[Start of section]

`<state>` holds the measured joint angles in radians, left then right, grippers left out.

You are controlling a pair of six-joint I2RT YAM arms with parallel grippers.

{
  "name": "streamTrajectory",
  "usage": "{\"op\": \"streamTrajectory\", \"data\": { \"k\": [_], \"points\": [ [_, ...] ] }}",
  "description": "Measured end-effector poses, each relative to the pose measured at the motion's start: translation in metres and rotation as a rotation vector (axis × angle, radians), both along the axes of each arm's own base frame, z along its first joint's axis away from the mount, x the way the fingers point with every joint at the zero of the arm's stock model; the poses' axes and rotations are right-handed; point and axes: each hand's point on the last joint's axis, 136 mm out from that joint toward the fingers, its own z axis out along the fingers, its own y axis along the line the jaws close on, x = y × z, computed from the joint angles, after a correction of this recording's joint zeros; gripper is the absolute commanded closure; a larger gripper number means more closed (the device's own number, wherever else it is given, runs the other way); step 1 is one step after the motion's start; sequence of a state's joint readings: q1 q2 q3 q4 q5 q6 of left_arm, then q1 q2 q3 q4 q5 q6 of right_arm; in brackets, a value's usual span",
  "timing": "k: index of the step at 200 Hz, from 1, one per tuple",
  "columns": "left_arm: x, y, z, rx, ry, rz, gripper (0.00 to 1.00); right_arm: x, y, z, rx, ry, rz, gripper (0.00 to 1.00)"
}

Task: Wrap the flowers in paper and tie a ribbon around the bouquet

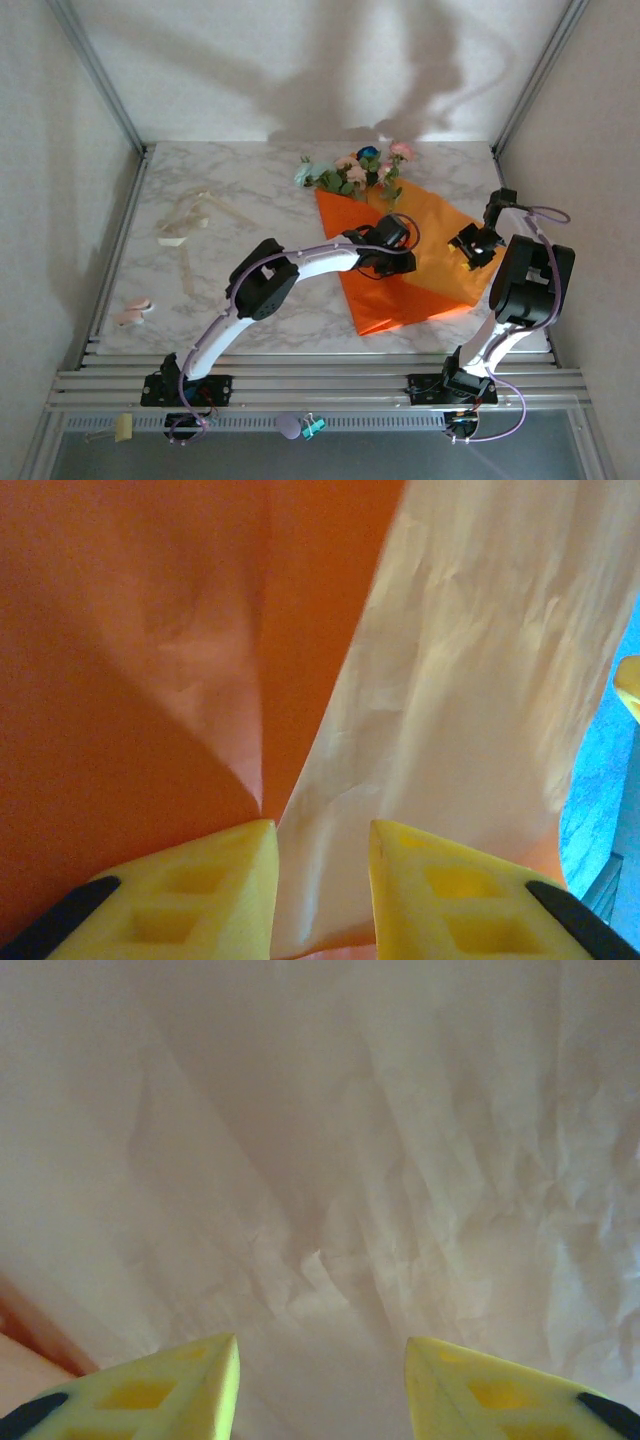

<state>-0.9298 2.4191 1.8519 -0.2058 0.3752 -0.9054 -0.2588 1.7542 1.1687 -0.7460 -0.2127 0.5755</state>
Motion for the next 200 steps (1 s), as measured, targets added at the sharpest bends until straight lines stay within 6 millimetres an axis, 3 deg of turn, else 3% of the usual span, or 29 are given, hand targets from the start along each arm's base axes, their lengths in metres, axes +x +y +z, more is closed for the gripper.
{"op": "streamTrajectory", "data": {
  "k": [37, 79, 103, 130, 149, 178, 191, 200],
  "points": [
    [0.001, 0.053, -0.001, -0.004, 0.037, 0.112, 0.72, 0.012, 0.040, 0.012, 0.019, -0.046, 0.132, 0.52],
    [0.018, 0.110, -0.002, -0.007, 0.046, 0.236, 0.72, 0.030, 0.125, 0.030, 0.066, -0.108, 0.335, 0.54],
    [0.022, 0.124, 0.000, -0.029, 0.041, 0.269, 0.68, 0.054, 0.169, 0.034, 0.093, -0.145, 0.399, 0.58],
    [0.022, 0.126, 0.007, -0.047, 0.036, 0.282, 0.61, 0.082, 0.202, 0.019, 0.125, -0.156, 0.398, 0.66],
    [0.024, 0.125, 0.026, -0.076, 0.020, 0.289, 0.59, 0.096, 0.211, 0.000, 0.145, -0.144, 0.368, 0.61],
    [0.030, 0.132, 0.085, -0.153, -0.040, 0.307, 0.59, 0.121, 0.225, -0.015, 0.166, -0.163, 0.359, 0.59],
    [0.036, 0.149, 0.104, -0.177, -0.068, 0.339, 0.59, 0.131, 0.234, -0.014, 0.172, -0.193, 0.364, 0.60],
    [0.041, 0.172, 0.110, -0.178, -0.080, 0.384, 0.59, 0.137, 0.240, -0.011, 0.177, -0.217, 0.368, 0.60]
  ]
}}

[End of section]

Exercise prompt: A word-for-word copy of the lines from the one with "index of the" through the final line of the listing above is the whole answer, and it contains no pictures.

Solution to the problem:
  "timing": "k: index of the step at 200 Hz, from 1, one per tuple",
  "columns": "left_arm: x, y, z, rx, ry, rz, gripper (0.00 to 1.00); right_arm: x, y, z, rx, ry, rz, gripper (0.00 to 1.00)"
}

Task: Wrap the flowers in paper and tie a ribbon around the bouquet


<state>-0.9298 2.4191 1.8519 -0.2058 0.3752 -0.9054 -0.2588 1.7542 1.1687 -0.7460 -0.2127 0.5755</state>
Motion for the next 200 steps (1 s), as measured, targets added at the sharpest bends until straight lines stay within 6 millimetres an axis, 3 deg of turn, else 3% of the usual span, or 29 are given, hand targets from the start along each arm's base axes, their lengths in metres, axes +x +y +z, more is closed for the gripper.
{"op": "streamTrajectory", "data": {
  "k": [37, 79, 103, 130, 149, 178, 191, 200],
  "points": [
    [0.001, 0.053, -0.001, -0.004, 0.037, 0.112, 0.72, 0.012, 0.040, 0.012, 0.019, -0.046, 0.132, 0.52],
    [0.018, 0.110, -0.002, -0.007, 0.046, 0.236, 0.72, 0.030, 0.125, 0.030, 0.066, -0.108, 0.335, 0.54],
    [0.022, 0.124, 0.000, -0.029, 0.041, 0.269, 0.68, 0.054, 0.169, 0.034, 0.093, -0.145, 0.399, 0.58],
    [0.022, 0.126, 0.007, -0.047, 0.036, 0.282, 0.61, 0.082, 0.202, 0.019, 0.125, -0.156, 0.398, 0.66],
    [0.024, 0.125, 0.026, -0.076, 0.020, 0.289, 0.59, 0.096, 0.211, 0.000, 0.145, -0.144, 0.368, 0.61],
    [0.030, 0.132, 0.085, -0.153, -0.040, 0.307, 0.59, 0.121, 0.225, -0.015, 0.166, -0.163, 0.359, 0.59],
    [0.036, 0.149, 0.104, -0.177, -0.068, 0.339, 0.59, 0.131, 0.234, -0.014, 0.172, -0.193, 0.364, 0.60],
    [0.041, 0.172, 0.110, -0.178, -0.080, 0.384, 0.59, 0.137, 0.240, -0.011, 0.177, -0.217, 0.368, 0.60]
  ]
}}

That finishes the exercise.